# [TASK TO COMPLETE]
Output the entire listing that follows verbatim.
** Opening GIVEN DATA block **
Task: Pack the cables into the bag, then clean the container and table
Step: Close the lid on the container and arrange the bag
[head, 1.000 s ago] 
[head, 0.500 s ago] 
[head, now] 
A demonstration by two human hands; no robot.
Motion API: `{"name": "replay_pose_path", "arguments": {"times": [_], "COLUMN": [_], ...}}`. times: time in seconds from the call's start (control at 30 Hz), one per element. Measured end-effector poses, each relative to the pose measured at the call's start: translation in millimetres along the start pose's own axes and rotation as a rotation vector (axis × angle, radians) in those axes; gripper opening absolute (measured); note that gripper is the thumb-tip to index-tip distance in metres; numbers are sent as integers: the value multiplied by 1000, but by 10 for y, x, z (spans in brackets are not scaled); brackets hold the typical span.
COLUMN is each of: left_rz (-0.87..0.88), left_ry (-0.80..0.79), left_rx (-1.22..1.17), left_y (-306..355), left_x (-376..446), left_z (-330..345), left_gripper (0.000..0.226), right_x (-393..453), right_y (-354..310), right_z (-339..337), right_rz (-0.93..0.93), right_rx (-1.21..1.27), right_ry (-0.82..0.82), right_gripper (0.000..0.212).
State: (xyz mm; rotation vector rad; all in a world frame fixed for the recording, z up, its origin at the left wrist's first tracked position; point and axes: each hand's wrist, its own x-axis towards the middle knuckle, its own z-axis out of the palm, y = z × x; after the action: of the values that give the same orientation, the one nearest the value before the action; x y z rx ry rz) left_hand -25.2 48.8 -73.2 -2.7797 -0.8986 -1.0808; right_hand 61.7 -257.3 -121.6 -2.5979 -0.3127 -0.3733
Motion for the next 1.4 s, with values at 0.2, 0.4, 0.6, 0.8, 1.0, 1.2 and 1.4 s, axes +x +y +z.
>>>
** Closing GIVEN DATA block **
# [EXERCISE ANSWER]
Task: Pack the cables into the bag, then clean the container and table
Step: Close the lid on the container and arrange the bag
[head, 1.000 s ago] 
[head, 0.500 s ago] 
[head, now] 
A demonstration by two human hands; no robot.
Motion API: `{"name": "replay_pose_path", "arguments": {"times": [_], "COLUMN": [_], ...}}`. times: time in seconds from the call's start (control at 30 Hz), one per element. Measured end-effector poses, each relative to the pose measured at the call's start: translation in millimetres along the start pose's own axes and rotation as a rotation vector (axis × angle, radians) in those axes; gripper opening absolute (measured); note that gripper is the thumb-tip to index-tip distance in metres; numbers are sent as integers: the value multiplied by 1000, but by 10 for y, x, z (spans in brackets are not scaled); brackets hold the typical span.
COLUMN is each of: left_rz (-0.87..0.88), left_ry (-0.80..0.79), left_rx (-1.22..1.17), left_y (-306..355), left_x (-376..446), left_z (-330..345), left_gripper (0.000..0.226), right_x (-393..453), right_y (-354..310), right_z (-339..337), right_rz (-0.93..0.93), right_rx (-1.21..1.27), right_ry (-0.82..0.82), right_gripper (0.000..0.212).
State: (xyz mm; rotation vector rad; all in a world frame fixed for the recording, z up, its origin at the left wrist's first tracked position; point and axes: each hand's wrist, its own x-axis towards the middle knuckle, its own z-axis out of the palm, y = z × x; after the action: of the values that give the same orientation, the one nearest the value before the action; x y z rx ry rz) left_hand -25.2 48.8 -73.2 -2.7797 -0.8986 -1.0808; right_hand 61.7 -257.3 -121.6 -2.5979 -0.3127 -0.3733
Motion for the next 1.4 s, with values at 0.2, 0.4, 0.6, 0.8, 1.0, 1.2 and 1.4 s, axes +x +y +z.
>>>

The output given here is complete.